#### [ASSIGNED TASK]
The expected output is every line below, reproduced exactly.

#### [DATA PROVIDED]
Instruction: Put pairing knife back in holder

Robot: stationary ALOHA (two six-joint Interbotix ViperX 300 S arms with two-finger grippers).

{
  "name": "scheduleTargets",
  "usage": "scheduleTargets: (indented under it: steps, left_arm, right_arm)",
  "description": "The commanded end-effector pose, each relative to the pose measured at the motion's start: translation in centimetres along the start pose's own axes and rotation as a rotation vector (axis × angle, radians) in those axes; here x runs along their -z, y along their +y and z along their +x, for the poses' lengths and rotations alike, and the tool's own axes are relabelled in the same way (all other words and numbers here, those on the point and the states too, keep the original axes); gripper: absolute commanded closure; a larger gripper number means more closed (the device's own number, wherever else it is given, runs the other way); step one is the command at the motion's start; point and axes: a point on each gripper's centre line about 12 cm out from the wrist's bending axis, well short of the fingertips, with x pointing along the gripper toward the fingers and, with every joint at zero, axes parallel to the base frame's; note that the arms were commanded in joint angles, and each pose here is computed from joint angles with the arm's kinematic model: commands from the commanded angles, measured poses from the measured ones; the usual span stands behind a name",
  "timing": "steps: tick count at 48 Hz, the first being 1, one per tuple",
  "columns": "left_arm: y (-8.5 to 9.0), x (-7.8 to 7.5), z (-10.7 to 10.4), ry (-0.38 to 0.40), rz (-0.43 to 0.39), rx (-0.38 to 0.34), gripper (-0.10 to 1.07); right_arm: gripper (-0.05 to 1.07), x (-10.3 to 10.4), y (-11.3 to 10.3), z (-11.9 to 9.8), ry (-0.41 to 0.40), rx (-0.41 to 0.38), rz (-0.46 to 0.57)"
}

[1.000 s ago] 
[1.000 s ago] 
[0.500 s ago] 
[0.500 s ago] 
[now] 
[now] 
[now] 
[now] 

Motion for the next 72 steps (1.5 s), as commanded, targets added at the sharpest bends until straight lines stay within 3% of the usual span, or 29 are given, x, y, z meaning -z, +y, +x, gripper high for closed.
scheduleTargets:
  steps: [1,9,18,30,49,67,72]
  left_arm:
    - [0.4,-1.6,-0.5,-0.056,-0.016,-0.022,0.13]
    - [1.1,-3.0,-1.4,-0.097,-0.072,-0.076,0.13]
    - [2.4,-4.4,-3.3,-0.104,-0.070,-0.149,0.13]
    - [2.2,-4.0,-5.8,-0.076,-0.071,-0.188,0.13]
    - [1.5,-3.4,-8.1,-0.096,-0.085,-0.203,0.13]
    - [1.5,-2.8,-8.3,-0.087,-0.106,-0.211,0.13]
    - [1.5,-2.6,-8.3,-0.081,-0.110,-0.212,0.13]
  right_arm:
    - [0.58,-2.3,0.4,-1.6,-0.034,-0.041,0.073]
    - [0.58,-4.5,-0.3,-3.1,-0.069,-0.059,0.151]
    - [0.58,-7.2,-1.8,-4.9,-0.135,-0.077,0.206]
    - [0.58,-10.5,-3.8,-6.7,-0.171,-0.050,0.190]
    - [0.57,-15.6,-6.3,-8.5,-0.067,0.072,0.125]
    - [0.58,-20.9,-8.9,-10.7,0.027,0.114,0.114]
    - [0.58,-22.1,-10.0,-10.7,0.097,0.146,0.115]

#### [OUTPUT]
Instruction: Put pairing knife back in holder

Robot: stationary ALOHA (two six-joint Interbotix ViperX 300 S arms with two-finger grippers).

{
  "name": "scheduleTargets",
  "usage": "scheduleTargets: (indented under it: steps, left_arm, right_arm)",
  "description": "The commanded end-effector pose, each relative to the pose measured at the motion's start: translation in centimetres along the start pose's own axes and rotation as a rotation vector (axis × angle, radians) in those axes; here x runs along their -z, y along their +y and z along their +x, for the poses' lengths and rotations alike, and the tool's own axes are relabelled in the same way (all other words and numbers here, those on the point and the states too, keep the original axes); gripper: absolute commanded closure; a larger gripper number means more closed (the device's own number, wherever else it is given, runs the other way); step one is the command at the motion's start; point and axes: a point on each gripper's centre line about 12 cm out from the wrist's bending axis, well short of the fingertips, with x pointing along the gripper toward the fingers and, with every joint at zero, axes parallel to the base frame's; note that the arms were commanded in joint angles, and each pose here is computed from joint angles with the arm's kinematic model: commands from the commanded angles, measured poses from the measured ones; the usual span stands behind a name",
  "timing": "steps: tick count at 48 Hz, the first being 1, one per tuple",
  "columns": "left_arm: y (-8.5 to 9.0), x (-7.8 to 7.5), z (-10.7 to 10.4), ry (-0.38 to 0.40), rz (-0.43 to 0.39), rx (-0.38 to 0.34), gripper (-0.10 to 1.07); right_arm: gripper (-0.05 to 1.07), x (-10.3 to 10.4), y (-11.3 to 10.3), z (-11.9 to 9.8), ry (-0.41 to 0.40), rx (-0.41 to 0.38), rz (-0.46 to 0.57)"
}

[1.000 s ago] 
[1.000 s ago] 
[0.500 s ago] 
[0.500 s ago] 
[now] 
[now] 
[now] 
[now] 

Motion for the next 72 steps (1.5 s), as commanded, targets added at the sharpest bends until straight lines stay within 3% of the usual span, or 29 are given, x, y, z meaning -z, +y, +x, gripper high for closed.
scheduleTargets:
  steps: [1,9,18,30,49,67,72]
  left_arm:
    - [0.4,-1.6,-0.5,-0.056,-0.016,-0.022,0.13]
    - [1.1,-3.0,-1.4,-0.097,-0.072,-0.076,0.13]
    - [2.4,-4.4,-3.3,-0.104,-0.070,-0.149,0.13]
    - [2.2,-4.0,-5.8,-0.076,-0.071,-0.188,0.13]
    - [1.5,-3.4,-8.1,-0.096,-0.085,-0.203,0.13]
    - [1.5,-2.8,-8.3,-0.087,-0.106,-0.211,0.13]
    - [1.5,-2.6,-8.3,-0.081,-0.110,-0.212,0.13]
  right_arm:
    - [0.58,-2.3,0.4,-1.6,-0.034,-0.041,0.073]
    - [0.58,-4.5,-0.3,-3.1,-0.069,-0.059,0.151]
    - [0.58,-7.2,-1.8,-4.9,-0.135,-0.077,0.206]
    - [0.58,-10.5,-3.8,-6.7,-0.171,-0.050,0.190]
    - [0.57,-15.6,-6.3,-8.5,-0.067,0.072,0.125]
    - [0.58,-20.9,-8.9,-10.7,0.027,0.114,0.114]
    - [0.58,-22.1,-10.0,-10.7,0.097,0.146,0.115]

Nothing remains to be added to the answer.